Opponents of equal rights harassed and threatened and attacked the Montgomery Bus Boycotters. People said that women meeting at Seneca Falls Convention were motivated by “Lust and Immorality.” They called workers pushing for living wages “Godless Communists.” They justified opposition to the Supreme Court’s decision in Brown v Board of Education by calling it undemocratic “Judicial Activism!” Today – same gender-couples who love each other enough to get married? They call them “Anti-family Anarchists.”
Today the Patriot Act allows the U.S. Department of Justice to jail non-citizens indefinitely, based on suspicion without criminal charges and without access to legal counsel or trial, and Americans who question this erosion of due process rights are called “unpatriotic.”
The fight for democracy is and has always been a subversive struggle.
Amidst this flurry of congratulations and celebrations and questions, it is easy to believe that we own the accomplishment of graduation. After all the problem sets, the coffee binges, all the late-night bells at the Rock, we might think that this celebration is entirely ours. But perhaps only these elm trees know the debt we carry, how we stand on the shoulders and backs and bones of sacrifice. They know who laid down, who we had to stand on to climb in the window.
My grandfather returns to Providence today for the first time in 74 years to watch me graduate from Brown. This distance from the harbor to the hill is a distance that he has covered, not me.
And as I am personally heir to that journey, we are all heirs to generations of activism and rights-consciousness and the fierce dedication to ideals, fought consistently against governments and often an electorate intent on the status quo.
Those generations leave behind changes and legacies. It’s not what they learned; it’s what they taught us. It’s not what they earned, it’s what they built.
So how are we to pay this debt? What are we going to leave? What are we going to build? And what are we going to teach?
Our accomplishments wait for us. This education is the tool that we are given to make those accomplishments real. If the Class of 2040 graduates into a world where the ideals of equality, human dignity, and the individual pursuit of divinity in all its forms are more tangible – less rhetoric, more reality – that we may deem to be our accomplishment.
Today we sit in a building on a hill in a nation that is drenched in a glorious and terrible history. “Speak to the Past and it Shall Teach Thee.” The past lives. It is us. It is now. We are the past of tomorrow, and the judgment of history is merciless.

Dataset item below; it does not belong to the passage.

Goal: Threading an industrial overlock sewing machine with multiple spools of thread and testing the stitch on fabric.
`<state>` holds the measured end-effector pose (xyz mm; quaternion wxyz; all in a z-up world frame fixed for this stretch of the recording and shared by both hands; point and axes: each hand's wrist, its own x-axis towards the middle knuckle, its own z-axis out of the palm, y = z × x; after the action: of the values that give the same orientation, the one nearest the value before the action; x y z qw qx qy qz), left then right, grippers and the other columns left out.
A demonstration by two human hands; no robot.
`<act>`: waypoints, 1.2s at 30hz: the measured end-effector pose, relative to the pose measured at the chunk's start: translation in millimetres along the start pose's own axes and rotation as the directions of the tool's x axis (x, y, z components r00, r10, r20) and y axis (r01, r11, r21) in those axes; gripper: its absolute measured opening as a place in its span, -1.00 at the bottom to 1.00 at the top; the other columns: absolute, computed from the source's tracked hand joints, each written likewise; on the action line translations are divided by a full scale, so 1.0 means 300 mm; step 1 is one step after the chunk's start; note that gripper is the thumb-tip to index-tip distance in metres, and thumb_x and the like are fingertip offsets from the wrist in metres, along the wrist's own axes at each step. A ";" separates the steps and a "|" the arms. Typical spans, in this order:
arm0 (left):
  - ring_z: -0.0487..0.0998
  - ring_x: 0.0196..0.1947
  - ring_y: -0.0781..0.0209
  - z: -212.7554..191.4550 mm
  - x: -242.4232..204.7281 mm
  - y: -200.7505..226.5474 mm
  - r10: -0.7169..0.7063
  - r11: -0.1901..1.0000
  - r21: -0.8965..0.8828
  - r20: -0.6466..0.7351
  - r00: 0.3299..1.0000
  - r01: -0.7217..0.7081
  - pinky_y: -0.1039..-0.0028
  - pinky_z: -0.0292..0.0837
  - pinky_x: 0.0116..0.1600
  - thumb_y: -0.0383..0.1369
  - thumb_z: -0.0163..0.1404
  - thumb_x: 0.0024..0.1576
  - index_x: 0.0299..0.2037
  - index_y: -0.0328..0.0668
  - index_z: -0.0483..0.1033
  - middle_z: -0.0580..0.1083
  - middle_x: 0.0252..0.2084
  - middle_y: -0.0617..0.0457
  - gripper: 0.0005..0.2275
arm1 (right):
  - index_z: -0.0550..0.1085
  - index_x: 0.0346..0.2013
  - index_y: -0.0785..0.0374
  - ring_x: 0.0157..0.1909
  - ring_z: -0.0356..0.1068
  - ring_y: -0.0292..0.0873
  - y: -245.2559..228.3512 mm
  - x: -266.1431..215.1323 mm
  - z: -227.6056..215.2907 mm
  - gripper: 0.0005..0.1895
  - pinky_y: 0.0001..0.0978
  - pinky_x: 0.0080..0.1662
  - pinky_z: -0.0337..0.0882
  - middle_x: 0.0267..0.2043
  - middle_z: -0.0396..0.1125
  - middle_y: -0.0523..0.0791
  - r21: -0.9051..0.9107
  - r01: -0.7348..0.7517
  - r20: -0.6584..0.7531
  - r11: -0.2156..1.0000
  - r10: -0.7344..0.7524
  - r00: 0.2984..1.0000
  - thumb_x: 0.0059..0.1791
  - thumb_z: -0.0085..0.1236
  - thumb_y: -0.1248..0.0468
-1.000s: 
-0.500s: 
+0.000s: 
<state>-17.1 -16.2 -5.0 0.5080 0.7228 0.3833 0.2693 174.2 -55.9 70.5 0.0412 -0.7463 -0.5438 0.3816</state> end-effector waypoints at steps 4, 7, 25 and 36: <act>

So go. Commence. Subvert. Teach. Build. If we do not carry forward the burden of change, surely, we drop it. May we know this history and know our place in it, and may we be sufficiently brave to stand to pay these debts and to accept our responsibility as educated citizens.
Brown University Class of 2004, Good Morning!
A public policy concentrator, Russell A. Baruffi Jr. has been a writing and rhetoric fellow and BOLT leader at Brown. He will bike across the country this summer to raise funds for Habitat for Humanity, Providence chapter. Baruffi is the son of Marie and Russell Baruffi Sr. of Vineland, N.J.